Moderne Herbergssuche

Die eindrucksvollste Szene des Films dreht sich dabei nicht mal um den „Schwarzen Jesus“, sondern um ein vorweihnachtliches Krippenspiel: Eine Darstellung der Herbergssuche, die in den engen Straßen aufgeführt wird. Drei Mal werden Maria und Josef abgewiesen, dann erst erkennt der Wirt, wen er vor sich hat: „Die heilige Familie! Verzeiht mir, was ich euch angetan habe – kommt herein, esst und trinkt!“ Eine ergreifende Szene, die Menschen ziehen überwältigt ihre Taschentücher. Fast meint man das berühmte Jesuswort zu hören: „Was ihr für einen meiner geringsten Brüder getan habt, das habt ihr mir getan“ (Mt 25,40). Dann erinnert man sich, dass durch die gleichen engen Gassen regelmäßig Demonstrationen gegen die Flüchtlingsunterkunft ziehen.

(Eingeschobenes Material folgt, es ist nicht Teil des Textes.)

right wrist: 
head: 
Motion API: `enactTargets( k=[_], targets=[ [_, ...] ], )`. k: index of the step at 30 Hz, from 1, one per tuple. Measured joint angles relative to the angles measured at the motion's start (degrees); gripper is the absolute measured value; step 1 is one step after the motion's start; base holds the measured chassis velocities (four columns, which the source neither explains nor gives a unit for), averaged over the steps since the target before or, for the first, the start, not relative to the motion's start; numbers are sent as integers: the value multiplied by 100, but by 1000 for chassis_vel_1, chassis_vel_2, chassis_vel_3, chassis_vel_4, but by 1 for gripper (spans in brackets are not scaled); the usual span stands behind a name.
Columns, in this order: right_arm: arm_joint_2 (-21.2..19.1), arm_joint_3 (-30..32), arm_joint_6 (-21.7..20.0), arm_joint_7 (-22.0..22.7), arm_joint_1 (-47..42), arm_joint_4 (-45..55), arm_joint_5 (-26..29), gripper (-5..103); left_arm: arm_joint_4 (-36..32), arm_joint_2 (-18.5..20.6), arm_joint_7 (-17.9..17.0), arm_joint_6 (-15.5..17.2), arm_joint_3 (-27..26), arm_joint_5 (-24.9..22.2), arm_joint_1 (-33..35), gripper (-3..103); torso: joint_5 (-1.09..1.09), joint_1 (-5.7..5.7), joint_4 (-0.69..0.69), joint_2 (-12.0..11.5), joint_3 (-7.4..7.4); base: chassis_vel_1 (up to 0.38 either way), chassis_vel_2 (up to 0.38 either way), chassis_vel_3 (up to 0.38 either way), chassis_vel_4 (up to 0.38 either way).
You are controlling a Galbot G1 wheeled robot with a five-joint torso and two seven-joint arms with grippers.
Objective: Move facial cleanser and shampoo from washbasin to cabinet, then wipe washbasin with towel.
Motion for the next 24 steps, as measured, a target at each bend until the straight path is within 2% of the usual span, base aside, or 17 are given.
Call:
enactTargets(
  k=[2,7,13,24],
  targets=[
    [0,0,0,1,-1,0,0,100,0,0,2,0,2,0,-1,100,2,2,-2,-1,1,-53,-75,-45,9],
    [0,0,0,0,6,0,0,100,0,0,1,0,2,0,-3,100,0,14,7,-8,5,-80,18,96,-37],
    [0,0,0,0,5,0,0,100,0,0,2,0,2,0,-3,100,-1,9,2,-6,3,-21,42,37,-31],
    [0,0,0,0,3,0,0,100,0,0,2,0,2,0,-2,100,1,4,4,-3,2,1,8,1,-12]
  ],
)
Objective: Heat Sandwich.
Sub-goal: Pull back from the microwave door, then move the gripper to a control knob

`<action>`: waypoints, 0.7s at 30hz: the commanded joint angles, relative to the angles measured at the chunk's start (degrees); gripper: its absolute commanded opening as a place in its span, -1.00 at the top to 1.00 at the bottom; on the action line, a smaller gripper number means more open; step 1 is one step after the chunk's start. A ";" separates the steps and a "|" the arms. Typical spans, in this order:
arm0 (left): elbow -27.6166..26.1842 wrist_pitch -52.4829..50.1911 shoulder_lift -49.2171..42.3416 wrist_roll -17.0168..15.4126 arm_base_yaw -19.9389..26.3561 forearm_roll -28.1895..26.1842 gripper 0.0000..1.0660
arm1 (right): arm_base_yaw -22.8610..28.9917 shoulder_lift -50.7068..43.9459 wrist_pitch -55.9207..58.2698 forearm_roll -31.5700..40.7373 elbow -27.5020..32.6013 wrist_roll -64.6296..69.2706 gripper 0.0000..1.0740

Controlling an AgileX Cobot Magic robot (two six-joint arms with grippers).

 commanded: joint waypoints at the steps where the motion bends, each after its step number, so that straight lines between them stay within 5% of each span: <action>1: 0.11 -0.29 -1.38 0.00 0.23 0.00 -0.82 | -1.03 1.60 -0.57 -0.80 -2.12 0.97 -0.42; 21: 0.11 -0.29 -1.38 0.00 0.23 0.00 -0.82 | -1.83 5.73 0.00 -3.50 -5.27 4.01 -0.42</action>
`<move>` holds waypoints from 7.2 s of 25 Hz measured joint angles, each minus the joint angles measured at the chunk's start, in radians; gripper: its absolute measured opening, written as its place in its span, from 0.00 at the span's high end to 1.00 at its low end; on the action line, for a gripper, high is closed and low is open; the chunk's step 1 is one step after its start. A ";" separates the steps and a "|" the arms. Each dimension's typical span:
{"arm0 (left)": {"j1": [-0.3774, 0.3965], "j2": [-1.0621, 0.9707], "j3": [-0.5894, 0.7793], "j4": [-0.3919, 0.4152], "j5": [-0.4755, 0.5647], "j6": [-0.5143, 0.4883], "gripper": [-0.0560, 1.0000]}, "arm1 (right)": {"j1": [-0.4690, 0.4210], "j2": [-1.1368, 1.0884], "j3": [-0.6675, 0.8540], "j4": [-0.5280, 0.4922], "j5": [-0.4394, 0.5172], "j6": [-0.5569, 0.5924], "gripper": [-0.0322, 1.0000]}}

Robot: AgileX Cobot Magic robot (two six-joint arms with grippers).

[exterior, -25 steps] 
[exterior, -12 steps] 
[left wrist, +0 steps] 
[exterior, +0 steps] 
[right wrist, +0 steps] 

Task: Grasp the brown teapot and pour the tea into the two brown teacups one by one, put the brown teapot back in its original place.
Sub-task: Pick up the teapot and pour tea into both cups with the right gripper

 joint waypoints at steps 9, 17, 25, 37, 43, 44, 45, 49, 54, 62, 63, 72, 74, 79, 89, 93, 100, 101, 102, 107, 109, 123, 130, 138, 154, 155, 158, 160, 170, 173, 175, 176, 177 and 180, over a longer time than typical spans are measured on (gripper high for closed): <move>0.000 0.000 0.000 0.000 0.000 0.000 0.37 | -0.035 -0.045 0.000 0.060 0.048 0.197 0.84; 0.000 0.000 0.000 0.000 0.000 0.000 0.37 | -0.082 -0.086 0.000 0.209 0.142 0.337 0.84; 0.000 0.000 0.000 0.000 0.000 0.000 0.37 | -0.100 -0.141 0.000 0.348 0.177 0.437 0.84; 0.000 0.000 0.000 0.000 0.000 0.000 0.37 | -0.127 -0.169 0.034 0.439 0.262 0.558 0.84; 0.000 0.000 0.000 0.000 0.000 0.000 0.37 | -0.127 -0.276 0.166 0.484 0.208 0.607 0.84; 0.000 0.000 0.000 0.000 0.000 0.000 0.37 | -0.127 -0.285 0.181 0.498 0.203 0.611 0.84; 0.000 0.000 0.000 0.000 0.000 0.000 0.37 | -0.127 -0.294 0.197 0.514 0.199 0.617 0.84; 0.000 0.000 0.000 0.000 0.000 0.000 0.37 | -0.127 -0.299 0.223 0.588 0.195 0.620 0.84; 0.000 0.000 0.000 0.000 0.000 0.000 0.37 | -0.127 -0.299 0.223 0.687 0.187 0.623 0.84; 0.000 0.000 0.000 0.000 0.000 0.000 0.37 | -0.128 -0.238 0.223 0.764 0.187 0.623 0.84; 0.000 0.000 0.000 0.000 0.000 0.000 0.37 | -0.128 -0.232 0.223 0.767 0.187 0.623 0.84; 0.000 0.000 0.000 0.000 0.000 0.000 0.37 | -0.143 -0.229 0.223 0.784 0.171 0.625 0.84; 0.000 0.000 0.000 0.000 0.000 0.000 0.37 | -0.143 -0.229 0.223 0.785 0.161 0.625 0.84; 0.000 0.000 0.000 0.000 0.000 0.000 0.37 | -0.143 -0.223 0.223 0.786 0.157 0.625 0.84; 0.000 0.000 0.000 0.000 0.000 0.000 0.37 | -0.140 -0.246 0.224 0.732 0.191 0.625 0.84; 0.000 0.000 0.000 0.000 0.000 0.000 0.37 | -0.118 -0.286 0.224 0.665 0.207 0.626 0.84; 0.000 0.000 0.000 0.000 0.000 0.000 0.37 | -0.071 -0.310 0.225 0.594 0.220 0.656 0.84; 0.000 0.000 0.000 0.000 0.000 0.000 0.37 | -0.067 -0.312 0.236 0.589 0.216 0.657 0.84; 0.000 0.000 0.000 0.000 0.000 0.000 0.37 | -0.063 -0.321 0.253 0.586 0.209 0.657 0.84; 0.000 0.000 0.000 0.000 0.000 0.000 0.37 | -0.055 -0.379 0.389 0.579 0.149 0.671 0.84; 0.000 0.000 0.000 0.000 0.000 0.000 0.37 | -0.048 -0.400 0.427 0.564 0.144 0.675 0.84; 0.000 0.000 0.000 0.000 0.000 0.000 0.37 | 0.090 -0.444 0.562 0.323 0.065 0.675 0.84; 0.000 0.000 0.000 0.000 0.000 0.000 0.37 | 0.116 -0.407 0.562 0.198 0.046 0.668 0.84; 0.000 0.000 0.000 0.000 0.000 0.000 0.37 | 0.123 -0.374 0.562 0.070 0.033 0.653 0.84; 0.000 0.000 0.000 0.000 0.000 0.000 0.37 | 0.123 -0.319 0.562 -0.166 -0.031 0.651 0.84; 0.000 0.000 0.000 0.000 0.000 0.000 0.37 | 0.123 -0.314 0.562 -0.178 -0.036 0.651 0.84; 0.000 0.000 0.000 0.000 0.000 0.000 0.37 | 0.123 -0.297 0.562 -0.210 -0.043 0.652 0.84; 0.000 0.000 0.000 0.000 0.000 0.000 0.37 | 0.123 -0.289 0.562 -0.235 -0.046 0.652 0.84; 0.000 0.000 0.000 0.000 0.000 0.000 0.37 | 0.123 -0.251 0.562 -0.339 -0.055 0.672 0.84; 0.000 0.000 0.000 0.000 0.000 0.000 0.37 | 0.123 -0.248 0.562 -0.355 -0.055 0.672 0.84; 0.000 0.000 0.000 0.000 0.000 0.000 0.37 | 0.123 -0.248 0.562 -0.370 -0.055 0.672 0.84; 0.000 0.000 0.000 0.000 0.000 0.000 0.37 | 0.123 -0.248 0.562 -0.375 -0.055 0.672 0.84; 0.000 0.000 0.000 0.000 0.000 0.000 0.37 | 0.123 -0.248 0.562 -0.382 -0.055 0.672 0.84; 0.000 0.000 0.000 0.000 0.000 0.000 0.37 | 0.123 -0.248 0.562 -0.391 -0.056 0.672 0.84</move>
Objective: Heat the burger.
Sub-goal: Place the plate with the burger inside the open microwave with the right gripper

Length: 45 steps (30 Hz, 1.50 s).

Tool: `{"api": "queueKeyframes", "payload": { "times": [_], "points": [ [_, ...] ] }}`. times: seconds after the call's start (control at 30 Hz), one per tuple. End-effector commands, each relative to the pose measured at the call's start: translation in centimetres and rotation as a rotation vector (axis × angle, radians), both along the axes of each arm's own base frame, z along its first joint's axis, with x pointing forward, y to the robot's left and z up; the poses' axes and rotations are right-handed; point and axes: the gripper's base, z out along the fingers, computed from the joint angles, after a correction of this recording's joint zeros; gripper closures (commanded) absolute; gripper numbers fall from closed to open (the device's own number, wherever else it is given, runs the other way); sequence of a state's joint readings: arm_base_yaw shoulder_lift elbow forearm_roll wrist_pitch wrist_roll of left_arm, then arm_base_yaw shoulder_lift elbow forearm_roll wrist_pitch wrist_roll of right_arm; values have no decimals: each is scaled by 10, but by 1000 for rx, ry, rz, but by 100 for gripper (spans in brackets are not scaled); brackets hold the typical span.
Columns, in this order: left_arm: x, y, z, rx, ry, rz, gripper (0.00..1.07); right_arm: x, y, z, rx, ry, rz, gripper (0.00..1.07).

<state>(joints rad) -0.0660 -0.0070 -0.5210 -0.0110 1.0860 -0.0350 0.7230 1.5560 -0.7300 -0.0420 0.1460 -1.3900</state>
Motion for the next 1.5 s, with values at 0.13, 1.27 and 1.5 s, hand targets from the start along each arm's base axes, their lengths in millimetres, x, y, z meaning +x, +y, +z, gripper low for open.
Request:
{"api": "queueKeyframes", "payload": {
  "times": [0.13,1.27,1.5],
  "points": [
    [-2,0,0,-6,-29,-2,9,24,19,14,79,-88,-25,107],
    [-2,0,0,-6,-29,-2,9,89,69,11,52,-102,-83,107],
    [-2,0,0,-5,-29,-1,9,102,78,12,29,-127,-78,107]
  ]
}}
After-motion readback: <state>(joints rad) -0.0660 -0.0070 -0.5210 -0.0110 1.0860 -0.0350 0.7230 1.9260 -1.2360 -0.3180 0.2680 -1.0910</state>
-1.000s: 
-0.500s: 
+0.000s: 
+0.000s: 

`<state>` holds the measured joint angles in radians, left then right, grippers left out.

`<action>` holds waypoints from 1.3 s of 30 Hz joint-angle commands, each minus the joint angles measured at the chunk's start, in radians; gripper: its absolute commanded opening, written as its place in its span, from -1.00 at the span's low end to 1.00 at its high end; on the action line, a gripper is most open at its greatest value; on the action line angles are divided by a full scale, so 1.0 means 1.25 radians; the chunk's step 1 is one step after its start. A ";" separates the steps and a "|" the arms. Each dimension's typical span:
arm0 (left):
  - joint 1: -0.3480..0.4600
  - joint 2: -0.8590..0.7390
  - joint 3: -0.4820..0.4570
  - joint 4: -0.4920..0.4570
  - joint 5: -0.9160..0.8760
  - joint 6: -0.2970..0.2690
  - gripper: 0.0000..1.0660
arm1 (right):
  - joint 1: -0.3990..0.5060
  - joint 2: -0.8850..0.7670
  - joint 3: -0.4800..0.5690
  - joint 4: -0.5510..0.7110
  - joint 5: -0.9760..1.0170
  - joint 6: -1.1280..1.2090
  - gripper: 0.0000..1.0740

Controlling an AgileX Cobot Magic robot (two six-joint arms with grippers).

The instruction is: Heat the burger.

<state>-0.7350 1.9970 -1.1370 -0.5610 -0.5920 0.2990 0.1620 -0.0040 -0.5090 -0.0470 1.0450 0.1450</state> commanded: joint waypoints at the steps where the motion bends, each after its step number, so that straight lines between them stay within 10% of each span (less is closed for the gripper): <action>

Ob ein paar schwarze Statuenträger helfen werden, diesen Widerspruch aufzulösen, lässt der Film offen. Genauso wie offen bleibt, was genau das besondere an der Holzfigur ist. Ein Mann trägt sie seit Jahren, weil er bei einem Sturz vom Baugerüst wie durch ein Wunder unverletzt blieb. Eine Rentnerin will wissen, dass das Holz einmal hell war – „aber durch unsere Sünden ist es schwarz geworden“. Und eine alte Legende erzählt von einem Blinden, dem die Figur die Augen geöffnet hat. Wenn man an das Erlebnis von Regisseur Lucchesi denkt, ist das vielleicht die glaubwürdigste Geschichte.

„A Black Jesus“ kann ab 20. Mai 2021 digital angesehen werden (www.filmwelt-digital.de). Laufzeit: ca. 90 Minuten.